[Dataset items]
━━━━━━━━━━━━━━━━

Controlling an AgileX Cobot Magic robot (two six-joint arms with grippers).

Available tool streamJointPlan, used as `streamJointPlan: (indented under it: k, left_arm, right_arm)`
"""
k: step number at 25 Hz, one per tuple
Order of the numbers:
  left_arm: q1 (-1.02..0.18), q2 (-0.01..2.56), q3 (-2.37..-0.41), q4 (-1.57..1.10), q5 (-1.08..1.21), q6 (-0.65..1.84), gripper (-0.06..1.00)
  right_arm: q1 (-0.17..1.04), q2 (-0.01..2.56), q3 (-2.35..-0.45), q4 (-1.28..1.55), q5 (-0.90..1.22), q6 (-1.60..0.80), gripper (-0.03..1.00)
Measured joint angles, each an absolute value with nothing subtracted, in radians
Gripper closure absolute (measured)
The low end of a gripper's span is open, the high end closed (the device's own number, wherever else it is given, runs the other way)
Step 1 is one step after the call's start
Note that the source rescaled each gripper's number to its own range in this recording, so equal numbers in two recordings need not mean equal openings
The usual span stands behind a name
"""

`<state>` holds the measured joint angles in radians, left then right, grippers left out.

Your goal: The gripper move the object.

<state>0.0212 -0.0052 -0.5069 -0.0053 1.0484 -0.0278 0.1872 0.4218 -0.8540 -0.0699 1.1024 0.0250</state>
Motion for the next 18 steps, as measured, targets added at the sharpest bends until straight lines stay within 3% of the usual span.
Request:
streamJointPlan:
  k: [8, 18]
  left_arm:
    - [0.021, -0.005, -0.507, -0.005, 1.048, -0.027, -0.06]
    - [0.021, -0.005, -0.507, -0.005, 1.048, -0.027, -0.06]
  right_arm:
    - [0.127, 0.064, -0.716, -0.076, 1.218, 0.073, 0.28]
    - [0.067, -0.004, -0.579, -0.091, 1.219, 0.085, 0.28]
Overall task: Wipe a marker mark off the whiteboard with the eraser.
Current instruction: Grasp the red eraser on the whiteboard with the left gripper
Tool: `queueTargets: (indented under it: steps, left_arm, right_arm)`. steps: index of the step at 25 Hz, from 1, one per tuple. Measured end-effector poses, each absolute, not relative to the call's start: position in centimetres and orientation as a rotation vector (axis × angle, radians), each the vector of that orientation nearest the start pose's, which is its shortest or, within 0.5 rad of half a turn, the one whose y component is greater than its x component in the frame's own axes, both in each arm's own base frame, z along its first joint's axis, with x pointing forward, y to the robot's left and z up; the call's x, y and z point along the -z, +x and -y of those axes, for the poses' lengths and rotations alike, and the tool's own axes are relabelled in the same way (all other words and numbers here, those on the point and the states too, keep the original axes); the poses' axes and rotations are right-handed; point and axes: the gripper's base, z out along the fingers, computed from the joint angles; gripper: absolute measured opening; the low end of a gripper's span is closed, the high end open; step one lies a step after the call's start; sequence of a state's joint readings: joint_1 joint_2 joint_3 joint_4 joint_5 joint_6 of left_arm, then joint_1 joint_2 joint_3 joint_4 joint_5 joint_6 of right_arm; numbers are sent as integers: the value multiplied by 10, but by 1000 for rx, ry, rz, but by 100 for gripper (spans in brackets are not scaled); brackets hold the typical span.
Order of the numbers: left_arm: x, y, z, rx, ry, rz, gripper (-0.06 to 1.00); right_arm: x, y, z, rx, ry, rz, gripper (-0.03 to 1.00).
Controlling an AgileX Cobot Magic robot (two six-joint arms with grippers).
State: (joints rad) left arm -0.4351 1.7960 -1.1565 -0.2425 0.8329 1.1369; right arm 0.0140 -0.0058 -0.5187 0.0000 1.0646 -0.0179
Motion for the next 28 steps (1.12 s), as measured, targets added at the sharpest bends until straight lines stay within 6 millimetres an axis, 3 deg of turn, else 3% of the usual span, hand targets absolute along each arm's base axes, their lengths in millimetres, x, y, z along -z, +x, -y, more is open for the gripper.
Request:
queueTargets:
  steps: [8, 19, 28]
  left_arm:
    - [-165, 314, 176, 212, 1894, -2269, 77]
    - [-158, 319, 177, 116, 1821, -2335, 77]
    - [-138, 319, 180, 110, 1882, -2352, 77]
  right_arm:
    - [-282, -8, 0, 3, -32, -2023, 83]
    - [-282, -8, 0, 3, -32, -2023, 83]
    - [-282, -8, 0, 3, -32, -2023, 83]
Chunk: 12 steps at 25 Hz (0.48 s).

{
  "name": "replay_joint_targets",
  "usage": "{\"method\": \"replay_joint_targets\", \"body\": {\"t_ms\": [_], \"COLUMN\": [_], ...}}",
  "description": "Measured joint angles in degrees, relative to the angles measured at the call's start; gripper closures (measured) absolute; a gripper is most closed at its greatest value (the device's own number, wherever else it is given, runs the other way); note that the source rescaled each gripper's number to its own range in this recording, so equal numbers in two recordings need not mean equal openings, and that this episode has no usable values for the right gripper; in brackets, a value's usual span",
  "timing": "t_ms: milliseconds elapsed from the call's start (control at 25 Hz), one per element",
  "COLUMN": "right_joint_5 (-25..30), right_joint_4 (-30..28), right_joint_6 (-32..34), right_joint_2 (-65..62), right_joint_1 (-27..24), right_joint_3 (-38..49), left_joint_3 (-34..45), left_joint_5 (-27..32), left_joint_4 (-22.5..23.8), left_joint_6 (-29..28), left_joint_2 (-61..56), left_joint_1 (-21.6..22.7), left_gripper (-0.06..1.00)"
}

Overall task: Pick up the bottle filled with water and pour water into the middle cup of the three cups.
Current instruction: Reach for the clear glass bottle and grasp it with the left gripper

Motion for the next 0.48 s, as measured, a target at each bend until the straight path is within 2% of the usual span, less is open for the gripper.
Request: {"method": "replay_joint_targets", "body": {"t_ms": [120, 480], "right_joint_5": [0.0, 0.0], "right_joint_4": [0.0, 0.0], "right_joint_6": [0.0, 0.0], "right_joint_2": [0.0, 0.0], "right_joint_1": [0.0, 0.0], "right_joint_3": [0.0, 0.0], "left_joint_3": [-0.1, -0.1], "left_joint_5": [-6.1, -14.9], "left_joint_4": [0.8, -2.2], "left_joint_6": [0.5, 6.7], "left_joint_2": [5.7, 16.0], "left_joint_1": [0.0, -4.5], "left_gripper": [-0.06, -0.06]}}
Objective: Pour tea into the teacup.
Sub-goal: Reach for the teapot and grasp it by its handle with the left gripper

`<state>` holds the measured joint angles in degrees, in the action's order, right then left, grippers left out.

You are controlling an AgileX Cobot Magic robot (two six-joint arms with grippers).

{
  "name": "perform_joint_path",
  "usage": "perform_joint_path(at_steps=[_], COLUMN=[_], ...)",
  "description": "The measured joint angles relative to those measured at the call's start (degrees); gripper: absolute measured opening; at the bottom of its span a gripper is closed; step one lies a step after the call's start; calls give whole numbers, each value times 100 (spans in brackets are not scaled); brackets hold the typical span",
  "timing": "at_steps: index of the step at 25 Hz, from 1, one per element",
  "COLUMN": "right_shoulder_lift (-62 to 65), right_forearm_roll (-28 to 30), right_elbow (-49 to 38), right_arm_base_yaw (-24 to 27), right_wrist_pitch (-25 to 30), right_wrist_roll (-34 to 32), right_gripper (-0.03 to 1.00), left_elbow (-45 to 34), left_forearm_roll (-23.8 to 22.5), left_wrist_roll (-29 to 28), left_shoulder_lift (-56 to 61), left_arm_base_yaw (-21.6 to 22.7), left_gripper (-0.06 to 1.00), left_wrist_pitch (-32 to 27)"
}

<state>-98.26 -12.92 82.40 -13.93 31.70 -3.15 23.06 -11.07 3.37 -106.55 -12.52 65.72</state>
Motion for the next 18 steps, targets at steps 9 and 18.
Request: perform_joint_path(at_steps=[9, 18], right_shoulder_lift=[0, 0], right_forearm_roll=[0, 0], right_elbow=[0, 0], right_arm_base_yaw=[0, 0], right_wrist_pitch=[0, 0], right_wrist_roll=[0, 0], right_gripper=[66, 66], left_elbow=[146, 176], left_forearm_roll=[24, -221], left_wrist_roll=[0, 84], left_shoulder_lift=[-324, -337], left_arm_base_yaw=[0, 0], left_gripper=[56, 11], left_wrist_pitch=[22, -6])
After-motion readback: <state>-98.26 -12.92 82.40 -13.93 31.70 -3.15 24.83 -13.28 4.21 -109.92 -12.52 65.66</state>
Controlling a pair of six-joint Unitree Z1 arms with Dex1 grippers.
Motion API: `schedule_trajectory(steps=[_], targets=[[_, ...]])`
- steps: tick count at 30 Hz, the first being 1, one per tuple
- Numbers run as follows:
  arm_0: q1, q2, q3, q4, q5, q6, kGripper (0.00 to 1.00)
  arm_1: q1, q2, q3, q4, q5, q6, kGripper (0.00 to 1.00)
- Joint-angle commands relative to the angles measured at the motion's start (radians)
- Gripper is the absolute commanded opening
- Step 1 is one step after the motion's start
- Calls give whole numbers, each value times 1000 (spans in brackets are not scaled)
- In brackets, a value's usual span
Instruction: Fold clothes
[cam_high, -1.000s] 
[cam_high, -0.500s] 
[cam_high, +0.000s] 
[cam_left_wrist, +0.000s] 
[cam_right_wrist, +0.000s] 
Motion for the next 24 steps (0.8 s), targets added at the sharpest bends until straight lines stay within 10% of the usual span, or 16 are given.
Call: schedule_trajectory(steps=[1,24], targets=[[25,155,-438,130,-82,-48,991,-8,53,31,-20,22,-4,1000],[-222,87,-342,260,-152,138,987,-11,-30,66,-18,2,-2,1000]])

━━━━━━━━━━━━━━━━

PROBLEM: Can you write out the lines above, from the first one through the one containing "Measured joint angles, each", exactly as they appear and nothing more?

RESPONSE TO THE TASK:
Controlling an AgileX Cobot Magic robot (two six-joint arms with grippers).

Available tool streamJointPlan, used as `streamJointPlan: (indented under it: k, left_arm, right_arm)`
"""
k: step number at 25 Hz, one per tuple
Order of the numbers:
  left_arm: q1 (-1.02..0.18), q2 (-0.01..2.56), q3 (-2.37..-0.41), q4 (-1.57..1.10), q5 (-1.08..1.21), q6 (-0.65..1.84), gripper (-0.06..1.00)
  right_arm: q1 (-0.17..1.04), q2 (-0.01..2.56), q3 (-2.35..-0.45), q4 (-1.28..1.55), q5 (-0.90..1.22), q6 (-1.60..0.80), gripper (-0.03..1.00)
Measured joint angles, each an absolute value with nothing subtracted, in radians

There is nothing more to this answer.